I have a csv file with only one column "notes". I want to merge rows of data-frame based on some condition.
Input_data={'notes':
['aaa','bbb','*','hello','**','my name','is xyz',
'(1)','this is','temp','name',
'(2)','BTW','how to','solve this',
'(3)','with python','I don’t want this to be added ',
'I don’t want this to be added ']}
df_in = pd.DataFrame(Input_data)
Input looks like this
Output
output_Data={'notes':
['aaa','bbb','*hello','**my name is xyz',
'(1) this is temp name',
'(2) BTW how to solve this',
'(3) with python','I don’t want this to be added ',
'I don’t want this to be added ']}
df_out=pd.DataFrame(output_Data)
I want to merge the rows with the above row which have either "*" or "(number)" in it. So the output will look like
Other rows which can not be merged should be left.
Also, in case of last row as there is no proper way to know up-to what range we can merge lets say just add only one next row
I solved this but its very long. Any simpler way
df=pd.DataFrame(Input_data)
notes=[];temp=[];flag='';value='';c=0;chk_star='yes'
for i,row in df.iterrows():
row[0]=str(row[0])
if '*' in row[0].strip()[:5] and chk_star=='yes':
value=row[0].strip()
temp=temp+[value]
value=''
continue
if '(' in row[0].strip()[:5]:
chk_star='no'
temp=temp+[value]
value='';c=0
flag='continue'
value=row[0].strip()
if flag=='continue' and '(' not in row[0][:5] :
value=value+row[0]
c=c+1
if c>4:
temp=temp+[value]
print "111",value,temp
break
if '' in temp:
temp.remove('')
df=pd.DataFrame({'notes':temp})
Below solution recognises special characters like *,** and (number) at the start of the of the sentence and starts merging later rows except last row.
import pandas as pd
import re
df = pd.DataFrame({'row':['aaa','bbb','*','hello','**','my name','is xyz',
'(1)','this is','temp','name',
'(2)','BTW','how to','solve this',
'(3)','with python','I don’t want this to be added ',
'I don’t want this to be added ']})
pattern = "^\(\d+\)|^\*+" #Pattern to identify string starting with (number),*,**.
#print(df)
#Selecting index based on the above pattern
selected_index = df[df["row"].str.contains(re.compile(pattern))].index.values
delete_index = []
for index in selected_index:
i=1
#Merging row until next selected index found and add merged rows to delete_index list
while(index+i not in selected_index and index+i < len(df)-1):
df.at[index, 'row'] += ' ' + df.at[index+i, 'row']
delete_index.append(index+i)
i+=1
df.drop(delete_index,inplace=True)
#print(df)
Output:
row
0 aaa
1 bbb
2 *hello
4 **my nameis xyz
7 (1)this istempname
11 (2)BTWhow tosolve this
15 (3)with pythonI don’t want this to be added
18 I don’t want this to be added
You can reset index if you want. using df.reset_index()
I think it is easier when you design your logic to separate df_in into 3 parts: top, middle and bottom.

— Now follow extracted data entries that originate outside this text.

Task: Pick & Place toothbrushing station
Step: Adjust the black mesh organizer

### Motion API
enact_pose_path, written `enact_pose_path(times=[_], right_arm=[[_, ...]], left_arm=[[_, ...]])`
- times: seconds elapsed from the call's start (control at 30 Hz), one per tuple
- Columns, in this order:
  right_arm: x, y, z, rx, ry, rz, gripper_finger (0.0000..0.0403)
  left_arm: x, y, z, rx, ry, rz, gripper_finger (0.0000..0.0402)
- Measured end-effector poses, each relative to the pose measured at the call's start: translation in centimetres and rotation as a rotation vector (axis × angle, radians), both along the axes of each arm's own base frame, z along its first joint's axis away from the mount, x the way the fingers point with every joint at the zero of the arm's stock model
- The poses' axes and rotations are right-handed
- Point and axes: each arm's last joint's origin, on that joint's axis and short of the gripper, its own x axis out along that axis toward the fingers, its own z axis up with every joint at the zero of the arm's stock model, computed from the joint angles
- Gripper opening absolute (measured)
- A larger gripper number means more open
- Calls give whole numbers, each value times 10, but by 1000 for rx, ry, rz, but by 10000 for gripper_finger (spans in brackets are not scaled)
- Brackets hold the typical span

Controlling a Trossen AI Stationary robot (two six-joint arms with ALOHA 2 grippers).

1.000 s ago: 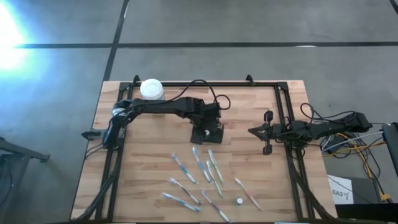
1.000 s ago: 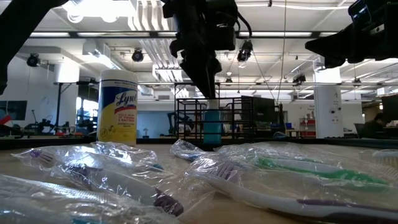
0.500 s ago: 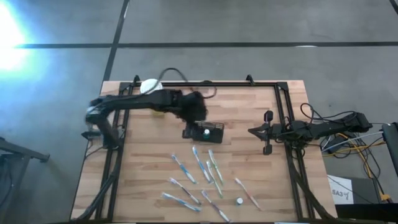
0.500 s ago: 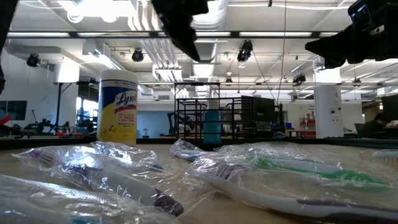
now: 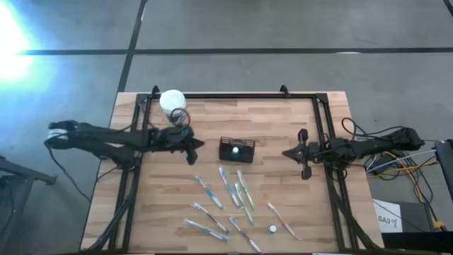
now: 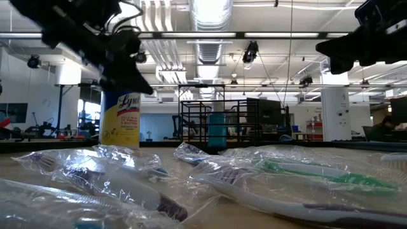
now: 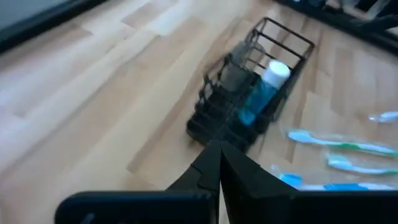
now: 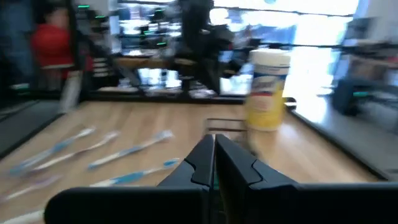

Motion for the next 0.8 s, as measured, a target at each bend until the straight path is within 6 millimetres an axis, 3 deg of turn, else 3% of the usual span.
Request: enact_pose_path(times=[0.1,0.27,0.63,0.8], right_arm=[[4,2,-5,69,52,24,9],[13,2,-15,201,133,-27,8],[40,13,-32,314,157,1,8],[57,17,-40,339,170,-4,8]], left_arm=[[-9,-3,-24,-2,-33,24,4],[-13,-3,-45,-26,-62,104,4],[8,-4,-75,-89,-54,147,3],[21,-5,-78,-102,-83,146,3]])
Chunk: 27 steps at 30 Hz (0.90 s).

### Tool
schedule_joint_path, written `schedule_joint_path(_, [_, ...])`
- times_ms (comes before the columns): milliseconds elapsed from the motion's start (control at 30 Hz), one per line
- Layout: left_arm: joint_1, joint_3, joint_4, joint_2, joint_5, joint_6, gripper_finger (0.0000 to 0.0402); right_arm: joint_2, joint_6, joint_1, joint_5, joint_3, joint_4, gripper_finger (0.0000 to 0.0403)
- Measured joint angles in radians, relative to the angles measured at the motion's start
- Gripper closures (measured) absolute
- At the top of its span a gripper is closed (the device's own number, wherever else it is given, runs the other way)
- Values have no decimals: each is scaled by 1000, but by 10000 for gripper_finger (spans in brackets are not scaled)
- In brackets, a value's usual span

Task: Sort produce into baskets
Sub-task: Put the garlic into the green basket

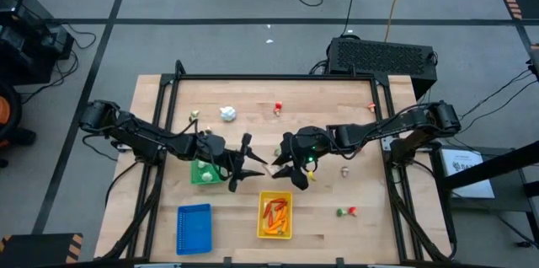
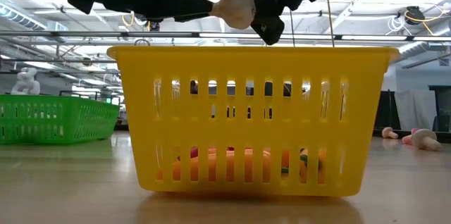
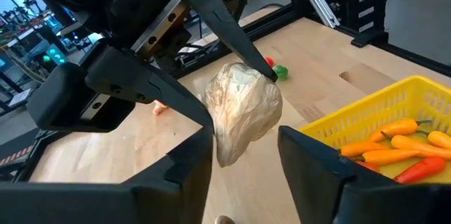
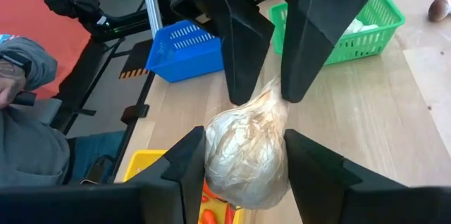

Keeping top and bottom intact while joining middle part. Finally, concat 3 parts together into df_out
First, create m1 and m2 masks to separate df_in to 3 parts.
m1 = df_in.notes.str.strip().str.contains(r'^\*+|\(\d+\)$').cummax()
m2 = ~df_in.notes.str.strip().str.contains(r'^I don’t want this to be added$')
top = df_in[~m1].notes
middle = df_in[m1 & m2].notes
bottom = df_in[~m2].notes
Next, create groupby_mask to group rows and groupby and join:
groupby_mask = middle.str.strip().str.contains(r'^\*+|\(\d+\)$').cumsum()
middle_join = middle.groupby(groupby_mask).agg(' '.join)
Out[3110]:
notes
1 * hello
2 ** my name is xyz
3 (1) this is temp name
4 (2) BTW how to solve this
5 (3) with python
Name: notes, dtype: object
Finally, use pd.concat to concat top, middle_join, bottom
df_final = pd.concat([top, middle_join, bottom], ignore_index=True).to_frame()
Out[3114]:
notes
0 aaa
1 bbb
2 * hello
3 ** my name is xyz
4 (1) this is temp name
5 (2) BTW how to solve this
6 (3) with python
7 I don’t want this to be added
8 I don’t want this to be added
You can use a mask to avoid the for loop :
df = pd.DataFrame({'row':['aaa','bbb','*','hello','**','my name','is xyz',
'(1)','this is ','temp ','name',
'(2)','BTW ','how to ','solve this',
'(3)','with python ','I don’t want this to be added ',
'I don’t want this to be added ']})
special = ['*', '**']
for i in range(11):
special.append('({})'.format(i))
# We find the indexes where we will have to merge
index_to_merge = df[df['row'].isin(special)].index.values
for idx, val in enumerate(index_to_merge):
if idx != len(index_to_merge)-1:
df.loc[val, 'row'] += ' ' + df.loc[val+1:index_to_merge[idx+1]-1, 'row'].values.sum()
else:
df.loc[index, 'row'] += ' ' + df.loc[index+1:, 'row'].values.sum()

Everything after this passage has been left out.